WHAT YOU ARE ASKED TO DO
Among the lines below, which ones contain the word "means"? Copy every such line.

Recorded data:
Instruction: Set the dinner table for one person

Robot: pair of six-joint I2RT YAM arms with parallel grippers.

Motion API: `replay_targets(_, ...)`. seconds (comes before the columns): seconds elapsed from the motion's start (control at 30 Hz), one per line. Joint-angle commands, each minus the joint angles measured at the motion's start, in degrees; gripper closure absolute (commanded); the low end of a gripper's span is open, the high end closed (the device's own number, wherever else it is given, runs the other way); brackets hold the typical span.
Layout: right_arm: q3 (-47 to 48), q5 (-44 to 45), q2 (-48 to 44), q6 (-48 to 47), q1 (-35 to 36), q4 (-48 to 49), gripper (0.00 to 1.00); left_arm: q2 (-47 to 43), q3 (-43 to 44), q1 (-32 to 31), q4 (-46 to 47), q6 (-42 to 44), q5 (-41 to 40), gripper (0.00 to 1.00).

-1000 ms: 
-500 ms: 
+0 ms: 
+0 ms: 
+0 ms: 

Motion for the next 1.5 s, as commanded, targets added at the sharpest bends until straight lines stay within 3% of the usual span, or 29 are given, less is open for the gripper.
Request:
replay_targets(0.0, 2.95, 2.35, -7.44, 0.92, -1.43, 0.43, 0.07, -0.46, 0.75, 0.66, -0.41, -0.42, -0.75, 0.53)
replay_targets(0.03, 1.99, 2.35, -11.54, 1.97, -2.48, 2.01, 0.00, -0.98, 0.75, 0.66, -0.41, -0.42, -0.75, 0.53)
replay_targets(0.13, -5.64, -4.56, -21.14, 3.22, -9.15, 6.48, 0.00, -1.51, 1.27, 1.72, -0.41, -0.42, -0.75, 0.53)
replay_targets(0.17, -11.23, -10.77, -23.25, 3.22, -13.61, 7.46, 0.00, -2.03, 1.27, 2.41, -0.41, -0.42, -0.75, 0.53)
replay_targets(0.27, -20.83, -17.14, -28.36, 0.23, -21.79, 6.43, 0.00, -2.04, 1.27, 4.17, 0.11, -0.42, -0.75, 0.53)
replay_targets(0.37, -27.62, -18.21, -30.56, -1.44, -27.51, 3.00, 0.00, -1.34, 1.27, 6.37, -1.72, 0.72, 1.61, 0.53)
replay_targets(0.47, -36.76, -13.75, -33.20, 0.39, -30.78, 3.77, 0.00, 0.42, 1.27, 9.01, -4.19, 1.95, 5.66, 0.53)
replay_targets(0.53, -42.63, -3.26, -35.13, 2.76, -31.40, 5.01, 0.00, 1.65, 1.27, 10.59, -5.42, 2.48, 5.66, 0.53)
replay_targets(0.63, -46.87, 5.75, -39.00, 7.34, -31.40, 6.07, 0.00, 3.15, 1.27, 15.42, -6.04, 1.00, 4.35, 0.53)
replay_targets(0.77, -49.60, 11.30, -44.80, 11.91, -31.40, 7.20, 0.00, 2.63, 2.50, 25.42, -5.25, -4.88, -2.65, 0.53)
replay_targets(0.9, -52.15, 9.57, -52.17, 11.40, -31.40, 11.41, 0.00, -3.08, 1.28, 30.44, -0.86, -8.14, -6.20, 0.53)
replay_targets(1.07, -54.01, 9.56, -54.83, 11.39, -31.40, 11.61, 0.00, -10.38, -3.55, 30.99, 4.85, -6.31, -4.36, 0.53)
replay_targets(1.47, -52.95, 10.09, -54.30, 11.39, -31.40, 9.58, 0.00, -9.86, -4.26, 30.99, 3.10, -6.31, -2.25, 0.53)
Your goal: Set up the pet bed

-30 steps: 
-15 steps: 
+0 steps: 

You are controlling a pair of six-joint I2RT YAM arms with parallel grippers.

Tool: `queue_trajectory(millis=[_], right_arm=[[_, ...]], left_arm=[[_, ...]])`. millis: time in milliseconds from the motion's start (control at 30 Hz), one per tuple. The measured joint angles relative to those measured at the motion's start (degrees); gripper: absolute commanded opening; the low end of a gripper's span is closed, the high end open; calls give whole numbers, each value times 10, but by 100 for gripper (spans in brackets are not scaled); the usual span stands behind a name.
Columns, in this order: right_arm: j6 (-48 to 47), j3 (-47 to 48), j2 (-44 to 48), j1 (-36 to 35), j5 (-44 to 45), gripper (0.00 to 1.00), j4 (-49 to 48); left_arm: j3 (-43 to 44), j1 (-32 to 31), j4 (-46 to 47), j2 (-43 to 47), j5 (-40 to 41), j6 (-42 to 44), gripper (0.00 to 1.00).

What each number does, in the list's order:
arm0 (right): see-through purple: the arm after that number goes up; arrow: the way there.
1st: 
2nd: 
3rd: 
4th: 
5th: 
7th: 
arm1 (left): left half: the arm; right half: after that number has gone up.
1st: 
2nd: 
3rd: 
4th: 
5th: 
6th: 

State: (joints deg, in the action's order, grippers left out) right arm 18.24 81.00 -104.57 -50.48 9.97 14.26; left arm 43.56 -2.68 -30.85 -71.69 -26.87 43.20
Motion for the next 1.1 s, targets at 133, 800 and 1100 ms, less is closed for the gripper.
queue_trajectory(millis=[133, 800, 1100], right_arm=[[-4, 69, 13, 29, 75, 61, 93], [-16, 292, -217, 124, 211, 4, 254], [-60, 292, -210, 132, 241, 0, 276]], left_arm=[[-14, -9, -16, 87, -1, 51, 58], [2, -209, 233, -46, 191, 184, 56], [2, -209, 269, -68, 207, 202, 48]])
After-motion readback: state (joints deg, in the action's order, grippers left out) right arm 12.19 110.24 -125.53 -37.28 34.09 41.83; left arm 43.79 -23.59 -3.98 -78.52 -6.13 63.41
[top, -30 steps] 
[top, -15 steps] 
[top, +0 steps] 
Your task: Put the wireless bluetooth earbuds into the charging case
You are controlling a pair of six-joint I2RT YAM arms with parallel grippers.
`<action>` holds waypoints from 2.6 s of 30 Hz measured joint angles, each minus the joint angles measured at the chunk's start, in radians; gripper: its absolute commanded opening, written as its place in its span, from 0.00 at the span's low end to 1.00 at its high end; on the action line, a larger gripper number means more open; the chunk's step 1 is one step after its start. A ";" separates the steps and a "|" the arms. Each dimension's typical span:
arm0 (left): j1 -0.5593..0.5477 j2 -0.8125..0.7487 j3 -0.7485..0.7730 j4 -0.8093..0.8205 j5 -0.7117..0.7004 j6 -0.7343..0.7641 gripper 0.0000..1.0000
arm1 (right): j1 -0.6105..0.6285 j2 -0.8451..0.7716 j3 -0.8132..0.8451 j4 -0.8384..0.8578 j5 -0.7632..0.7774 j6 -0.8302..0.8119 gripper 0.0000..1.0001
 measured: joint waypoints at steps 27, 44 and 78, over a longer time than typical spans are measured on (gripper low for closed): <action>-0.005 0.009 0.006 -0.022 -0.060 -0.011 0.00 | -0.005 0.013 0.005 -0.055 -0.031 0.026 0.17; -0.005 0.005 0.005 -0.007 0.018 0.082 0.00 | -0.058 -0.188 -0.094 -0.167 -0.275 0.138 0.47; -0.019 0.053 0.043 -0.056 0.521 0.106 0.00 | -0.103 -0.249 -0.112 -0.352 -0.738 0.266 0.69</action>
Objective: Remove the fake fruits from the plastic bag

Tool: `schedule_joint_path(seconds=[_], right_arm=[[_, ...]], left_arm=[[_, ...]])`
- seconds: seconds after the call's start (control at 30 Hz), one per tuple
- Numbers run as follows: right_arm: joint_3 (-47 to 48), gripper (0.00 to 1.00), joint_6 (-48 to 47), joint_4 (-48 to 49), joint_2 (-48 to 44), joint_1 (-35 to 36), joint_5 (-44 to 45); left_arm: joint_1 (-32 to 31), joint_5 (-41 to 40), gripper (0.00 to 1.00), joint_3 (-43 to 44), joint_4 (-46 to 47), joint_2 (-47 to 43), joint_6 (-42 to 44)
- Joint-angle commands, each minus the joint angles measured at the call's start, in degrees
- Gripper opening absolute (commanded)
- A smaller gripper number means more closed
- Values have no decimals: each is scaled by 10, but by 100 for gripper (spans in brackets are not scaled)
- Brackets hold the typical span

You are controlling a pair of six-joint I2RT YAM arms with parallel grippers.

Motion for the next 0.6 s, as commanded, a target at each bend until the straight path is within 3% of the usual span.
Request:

REPLY
`<action>` holds waypoints from 2.6 s of 30 Hz measured joint angles, each minus the joint angles measured at the chunk's start, in radians; gripper: its absolute commanded opening, written as its place in its span, from 0.00 at the span's low end to 1.00 at its high end; on the action line, a larger gripper number means more open; the chunk's step 1 is one step after its start. A ";" separates the steps and a "|" the arms. Each dimension's typical span:
- A smaller gripper number means more closed

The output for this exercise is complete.